Apple GCC 4.0.1: 1,000,000 loops

Options Duration Rating
none 153 seconds 653.6 MWIPS
-O1 66 seconds 1515.2 MWIPS
-O2 67 seconds 1492.5 MWIPS
-O3 45 seconds 2222.2 MWIPS

HP VISUALIZE C3000 (9000/785/C3000)

A mid-range Unix workstation released in 1999, based on HP's indigenous PA-8500 microprocessor with 1 MiB of on-die data cache, 512 KiB of on-die instruction cache and a clock frequency of 400 MHz. All tests are performed under HP-UX 11.11 (11i v1) on a system not specifically configured for benchmarking.

HP C B.11.11.16: 100,000 loops

Options Duration Rating
none 76 seconds 131.6 MWIPS
+O1 59 seconds 169.5 MWIPS
+O2 40 seconds 250.0 MWIPS
+O3 27 seconds 370.4 MWIPS
+O4 27 seconds 370.4 MWIPS
-fast 11 seconds 909.1 MWIPS

HP C B.11.11.16: 250,000 loops

Options Duration Rating
none 478 seconds 52.3 MWIPS
+O1 429 seconds 58.3 MWIPS
+O2 381 seconds 65.6 MWIPS
+O3 350 seconds 71.4 MWIPS
+O4 351 seconds 71.2 MWIPS
-fast 28 seconds 892.9 MWIPS

Note: -fast may be over-optimizing

Note: HP C +O2 is roughly equivalent to GCC -O1

GCC 4.2.3: 100,000 loops

Options Duration Rating
none 69 seconds 144.9 MWIPS
-O1 45 seconds 222.2 MWIPS
-O2 31 seconds 322.6 MWIPS
-O3 26 seconds 384.6 MWIPS
-O3 -ffast-math 24 seconds 416.7 MWIPS

Note: -Ofast is only available in GCC >=4.7

Non-Unix Workstations

The following results are from workstations not running a Unix-like operating system, compatibility environment or otherwise lacking the proper accommodations to build the LINPACK sources provided in this package as-is. Source/build tweaks are noted on a per-system basis.

DEC VAXstation 4000 VLC

An entry-level workstation introduced by DEC in 1991, and the smallest full-featured VAX ever built. The VAXstation 4000 VLC is designed around DEC's highly integrated CVAX "SOC" microprocessor with a 1 KiB shared primary instruction/data cache, a novel 8 KiB DRAM secondary cache, and a 25 MHz clock frequency.
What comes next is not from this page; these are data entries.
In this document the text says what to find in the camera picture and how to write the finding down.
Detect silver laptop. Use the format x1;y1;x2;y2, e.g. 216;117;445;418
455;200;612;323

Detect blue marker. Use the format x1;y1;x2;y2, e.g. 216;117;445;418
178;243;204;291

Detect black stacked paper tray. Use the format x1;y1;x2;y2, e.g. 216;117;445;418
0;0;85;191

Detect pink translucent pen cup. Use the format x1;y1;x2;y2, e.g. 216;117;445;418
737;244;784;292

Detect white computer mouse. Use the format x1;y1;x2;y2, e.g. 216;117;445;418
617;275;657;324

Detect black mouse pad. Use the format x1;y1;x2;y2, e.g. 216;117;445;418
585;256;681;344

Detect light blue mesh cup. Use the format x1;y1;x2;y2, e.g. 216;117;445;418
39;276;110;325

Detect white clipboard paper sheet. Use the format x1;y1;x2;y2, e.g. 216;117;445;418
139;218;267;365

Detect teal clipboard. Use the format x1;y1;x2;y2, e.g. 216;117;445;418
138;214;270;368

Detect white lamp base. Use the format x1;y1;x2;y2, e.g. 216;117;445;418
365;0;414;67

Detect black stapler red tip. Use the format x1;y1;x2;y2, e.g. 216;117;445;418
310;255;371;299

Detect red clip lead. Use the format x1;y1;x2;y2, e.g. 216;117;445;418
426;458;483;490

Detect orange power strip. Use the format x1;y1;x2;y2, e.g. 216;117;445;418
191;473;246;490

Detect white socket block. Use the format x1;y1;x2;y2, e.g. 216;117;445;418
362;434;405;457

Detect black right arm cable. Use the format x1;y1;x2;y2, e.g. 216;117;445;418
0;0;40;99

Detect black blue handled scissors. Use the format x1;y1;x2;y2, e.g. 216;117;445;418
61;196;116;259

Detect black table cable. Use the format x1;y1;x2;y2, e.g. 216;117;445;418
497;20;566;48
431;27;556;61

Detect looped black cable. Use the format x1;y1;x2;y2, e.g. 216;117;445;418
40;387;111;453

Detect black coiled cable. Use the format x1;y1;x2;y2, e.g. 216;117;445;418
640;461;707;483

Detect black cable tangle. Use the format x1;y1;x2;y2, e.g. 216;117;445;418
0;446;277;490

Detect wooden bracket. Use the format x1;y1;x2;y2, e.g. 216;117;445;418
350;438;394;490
All tests are performed under OpenVMS 6.1 in an environment not specifically configured for benchmarking. No source modifications were required to build this file in a VMS environment.

DEC C/C++ 1.2: 1,000 loops

Options Duration Rating
none 24 seconds 4.2 MWIPS
/OPTIMIZE=ALL 24 seconds 4.2 MWIPS

DEC compiler optimizations do not seem to meaningfully impact performance of this benchmark.